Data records
<<<<
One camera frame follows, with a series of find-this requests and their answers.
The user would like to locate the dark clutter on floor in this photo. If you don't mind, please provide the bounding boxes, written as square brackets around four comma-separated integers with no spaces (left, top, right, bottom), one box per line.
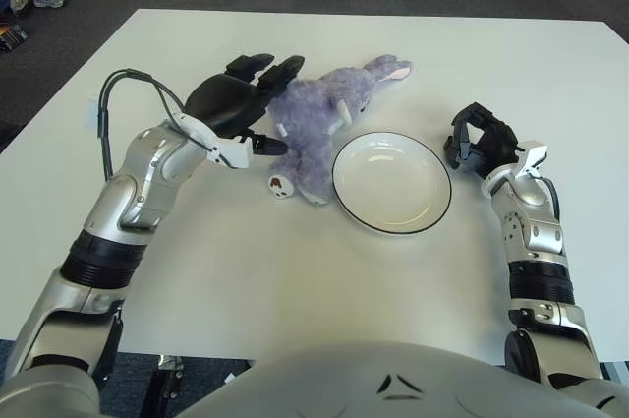
[0,24,29,53]

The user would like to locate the purple plush rabbit doll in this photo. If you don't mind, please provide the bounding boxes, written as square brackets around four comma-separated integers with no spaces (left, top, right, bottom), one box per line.
[267,53,414,207]

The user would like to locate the black robot stand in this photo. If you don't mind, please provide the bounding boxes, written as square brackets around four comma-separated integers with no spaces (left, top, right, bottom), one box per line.
[142,356,186,418]

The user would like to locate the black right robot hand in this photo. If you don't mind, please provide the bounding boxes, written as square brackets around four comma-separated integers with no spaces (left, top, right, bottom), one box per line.
[441,101,522,178]

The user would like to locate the white plate with black rim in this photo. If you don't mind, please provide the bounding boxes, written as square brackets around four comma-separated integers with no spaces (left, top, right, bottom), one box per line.
[331,131,453,238]

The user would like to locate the grey robot torso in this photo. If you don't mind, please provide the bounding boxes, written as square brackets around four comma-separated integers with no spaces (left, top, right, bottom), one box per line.
[186,338,629,418]

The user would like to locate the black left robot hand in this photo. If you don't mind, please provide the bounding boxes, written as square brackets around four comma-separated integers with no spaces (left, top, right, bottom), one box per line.
[182,52,306,157]

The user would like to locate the white table leg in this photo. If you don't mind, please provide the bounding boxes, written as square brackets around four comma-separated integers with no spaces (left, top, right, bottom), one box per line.
[602,357,629,389]

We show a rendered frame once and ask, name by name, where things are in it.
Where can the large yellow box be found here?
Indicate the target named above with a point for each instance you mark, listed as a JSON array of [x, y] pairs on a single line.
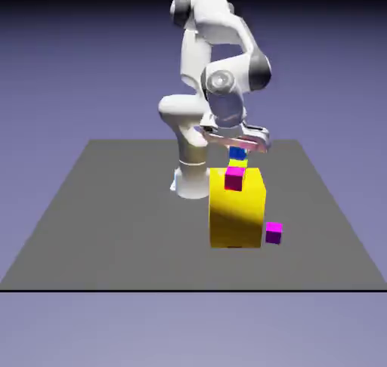
[[235, 216]]

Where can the small pink cube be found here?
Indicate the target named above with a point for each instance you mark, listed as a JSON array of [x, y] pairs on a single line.
[[234, 179]]

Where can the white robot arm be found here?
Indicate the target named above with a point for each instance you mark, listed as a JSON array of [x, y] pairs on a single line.
[[193, 59]]

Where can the small yellow-green cube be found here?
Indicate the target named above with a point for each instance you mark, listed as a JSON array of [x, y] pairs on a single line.
[[237, 163]]

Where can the small blue cube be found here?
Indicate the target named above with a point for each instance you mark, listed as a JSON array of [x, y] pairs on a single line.
[[237, 153]]

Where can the small magenta cube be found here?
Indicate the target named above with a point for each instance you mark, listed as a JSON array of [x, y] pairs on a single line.
[[274, 233]]

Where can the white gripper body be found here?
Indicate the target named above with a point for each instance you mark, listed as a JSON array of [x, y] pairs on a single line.
[[239, 140]]
>>>>
◆ Try it ◆
Could you repeat, exactly, only the lines above starting at the one that has "We show a rendered" and stopping after the one that has "Where can the small pink cube be found here?", without the pictures?

◆ Task result ◆
We show a rendered frame once and ask, name by name, where things are in it.
Where can the large yellow box be found here?
Indicate the target named above with a point for each instance you mark, listed as a JSON array of [x, y] pairs on a single line.
[[235, 216]]

Where can the small pink cube be found here?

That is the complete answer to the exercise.